* WORK REQUIRED
Copy every line below where the string "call" is found.
=-=-=
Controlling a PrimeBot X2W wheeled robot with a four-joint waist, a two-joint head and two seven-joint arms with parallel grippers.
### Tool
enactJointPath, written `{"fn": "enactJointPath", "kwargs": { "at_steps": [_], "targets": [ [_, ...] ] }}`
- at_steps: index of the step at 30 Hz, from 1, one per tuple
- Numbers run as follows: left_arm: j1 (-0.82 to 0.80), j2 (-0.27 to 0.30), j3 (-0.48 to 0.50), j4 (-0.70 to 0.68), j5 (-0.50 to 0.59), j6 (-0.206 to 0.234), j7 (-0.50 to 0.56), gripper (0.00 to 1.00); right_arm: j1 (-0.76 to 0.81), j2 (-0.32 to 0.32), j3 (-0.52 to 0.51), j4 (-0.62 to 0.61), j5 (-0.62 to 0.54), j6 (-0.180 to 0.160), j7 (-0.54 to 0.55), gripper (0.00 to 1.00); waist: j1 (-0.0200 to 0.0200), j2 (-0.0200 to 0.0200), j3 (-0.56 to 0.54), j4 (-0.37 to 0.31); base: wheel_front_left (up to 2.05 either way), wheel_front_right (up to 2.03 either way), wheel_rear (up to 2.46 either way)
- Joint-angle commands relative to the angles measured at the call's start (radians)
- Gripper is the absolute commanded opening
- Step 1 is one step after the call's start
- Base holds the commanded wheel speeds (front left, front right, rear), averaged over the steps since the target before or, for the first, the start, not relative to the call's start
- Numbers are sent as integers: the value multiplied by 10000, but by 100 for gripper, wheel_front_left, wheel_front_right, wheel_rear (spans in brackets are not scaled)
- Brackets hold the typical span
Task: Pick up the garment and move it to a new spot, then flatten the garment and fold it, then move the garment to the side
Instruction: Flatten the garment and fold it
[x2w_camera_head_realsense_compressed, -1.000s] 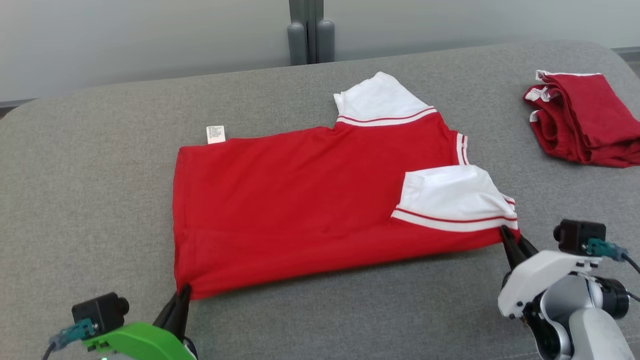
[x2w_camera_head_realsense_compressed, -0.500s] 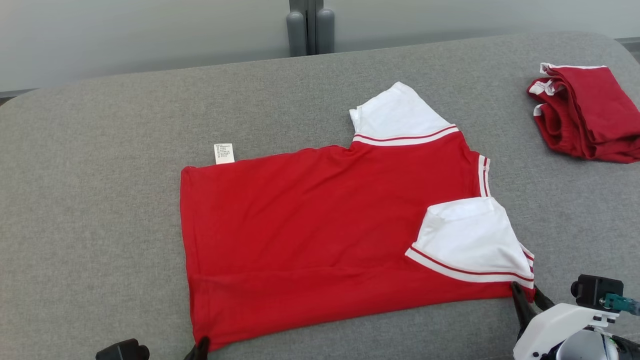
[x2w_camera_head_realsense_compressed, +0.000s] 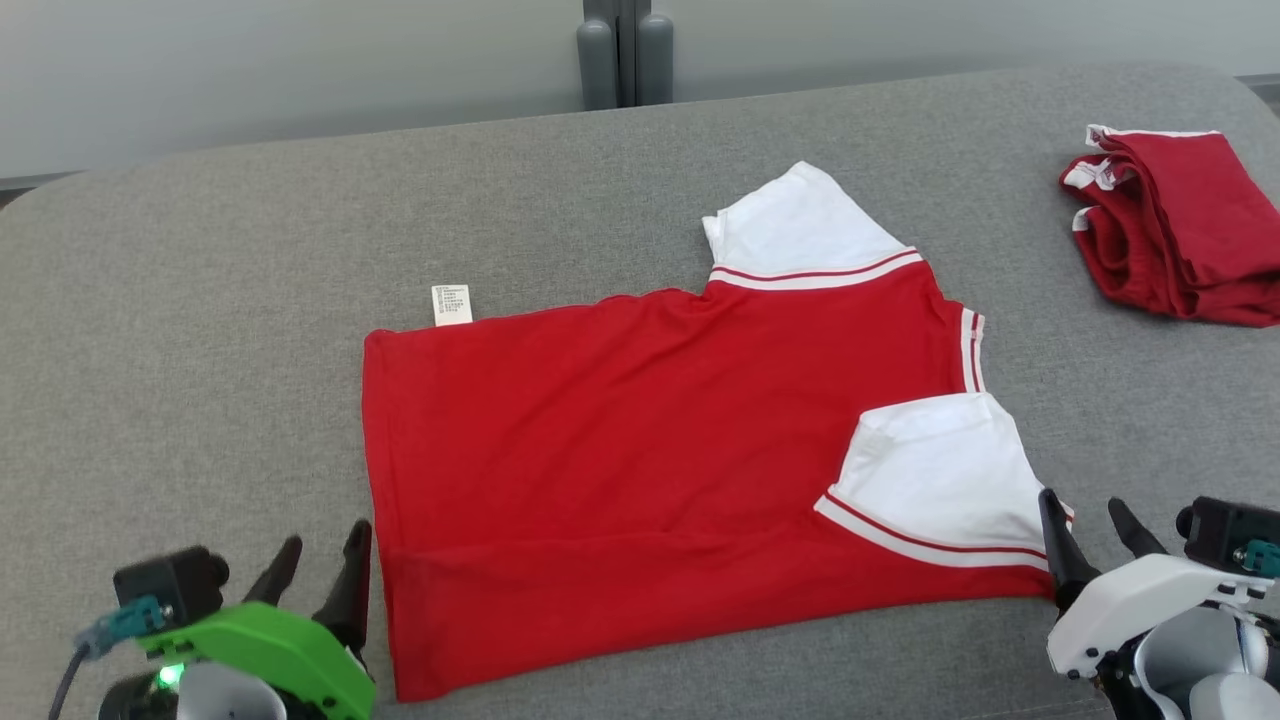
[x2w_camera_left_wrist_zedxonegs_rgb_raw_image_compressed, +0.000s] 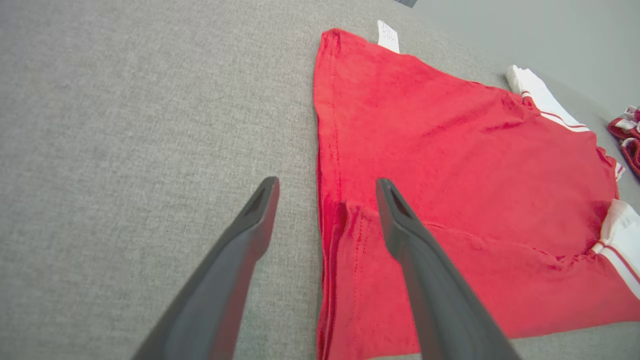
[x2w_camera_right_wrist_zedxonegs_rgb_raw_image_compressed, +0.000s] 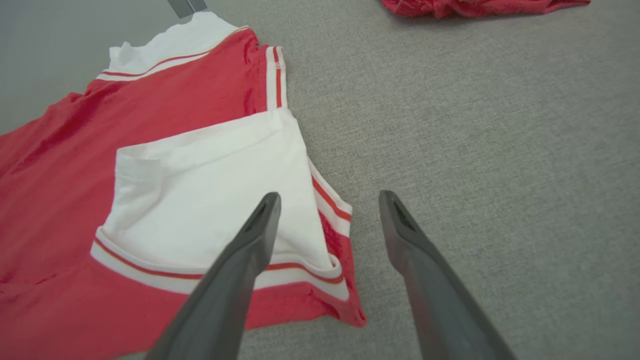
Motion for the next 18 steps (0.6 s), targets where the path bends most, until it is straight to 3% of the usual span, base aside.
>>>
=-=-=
* THE ANSWER
- Joint-angle commands relative to the angles measured at the call's start (radians)
- Step 1 is one step after the call's start
- Base holds the commanded wheel speeds (front left, front right, rear), averaged over the steps since the target before or, for the first, the start, not relative to the call's start

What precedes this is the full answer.